Time temple: Here, praying is like clockwork

In the opium belt of Madhya Pradesh, where poppy is offered to gods for safe transit of contraband, there's a small temple in Mandsaur that resonates not with the sound of bells, but the tick-tock of clocks. Thousands of clocks hang on the walls of this temple, put up there by devotees whose wishes have been fulfilled. The temple in Dhamnar village is about 25km from Mandsaur district headquarters. Its caretaker -`Ghadi Waley Baba' -presides over the cacophony of over 1,000 timepieces.

“Several clocks get damaged by the vagaries of time and nature as devotees hang them from branches of the banyan tree below which the deity is placed,“ says Kamlesh Patel, the caretaker .“The trend of offering clocks be gan some 10 years ago when prayers of some devotees were answered.Since then villagers turned this into a ritual,“ he said. “There is nobody to guard the clocks, nor are they locked away at night. But not a single piece has ever been stolen. Of course, some broken clocks have been disposed of,“ said Patel.

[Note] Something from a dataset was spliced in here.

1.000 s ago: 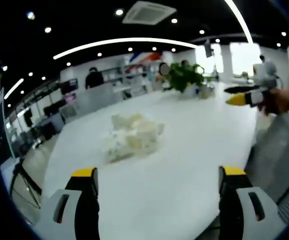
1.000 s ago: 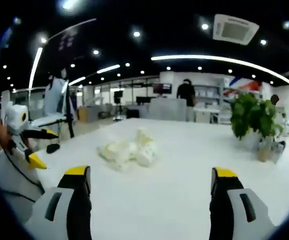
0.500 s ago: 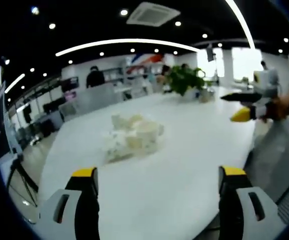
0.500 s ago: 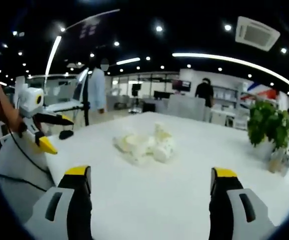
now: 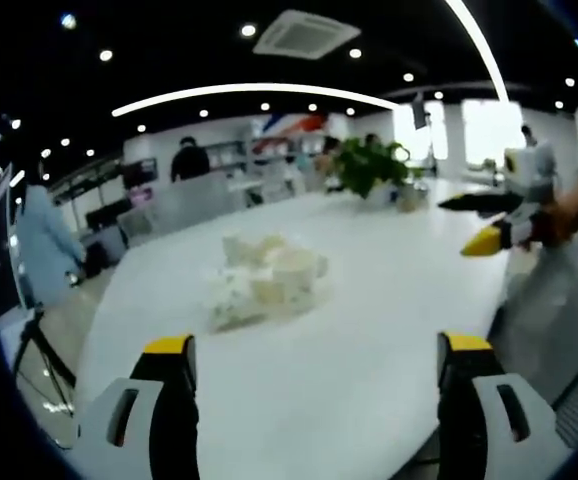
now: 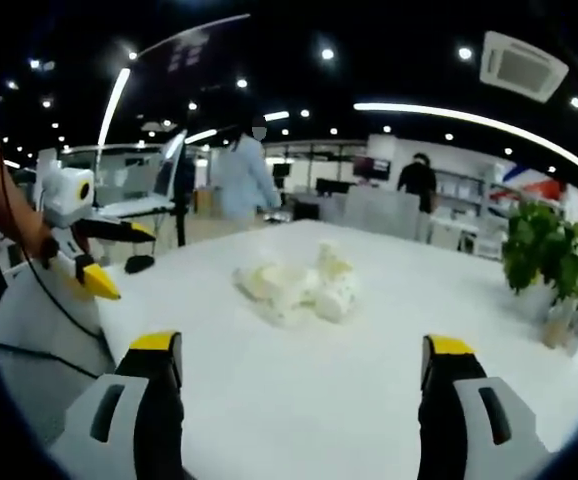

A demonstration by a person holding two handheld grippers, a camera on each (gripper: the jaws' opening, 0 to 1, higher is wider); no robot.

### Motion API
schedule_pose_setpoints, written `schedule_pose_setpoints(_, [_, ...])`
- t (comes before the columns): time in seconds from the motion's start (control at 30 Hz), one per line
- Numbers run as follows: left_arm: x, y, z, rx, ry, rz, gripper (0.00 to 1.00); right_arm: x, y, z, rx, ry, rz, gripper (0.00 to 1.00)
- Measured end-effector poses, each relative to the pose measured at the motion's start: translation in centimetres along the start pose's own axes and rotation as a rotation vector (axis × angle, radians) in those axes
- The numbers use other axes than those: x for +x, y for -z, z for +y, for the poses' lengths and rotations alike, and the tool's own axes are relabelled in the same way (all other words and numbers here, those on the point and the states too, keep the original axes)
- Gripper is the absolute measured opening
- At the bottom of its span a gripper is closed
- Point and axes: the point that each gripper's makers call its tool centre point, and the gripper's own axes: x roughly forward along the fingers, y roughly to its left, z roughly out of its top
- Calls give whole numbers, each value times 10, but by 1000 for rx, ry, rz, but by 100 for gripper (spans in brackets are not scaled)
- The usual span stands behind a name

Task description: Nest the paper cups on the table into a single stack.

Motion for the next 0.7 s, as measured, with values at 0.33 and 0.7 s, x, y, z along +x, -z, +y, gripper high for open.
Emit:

The temple is popular not just among opium farmers, but also politicians, who offer timepieces before elections.

“Our family wanted to a dig a well, but we were not getting an appropriate location. After we prayed at this temple, we got our wish,“ said Pawan Das Vaishnav, a villager, who made an offering of a new clock at the temple.

Interestingly, many clocks are offered by kin of alcohol addicts.“Family members of alcoholics offer clocks once their kin quits the habit,“ says Patel.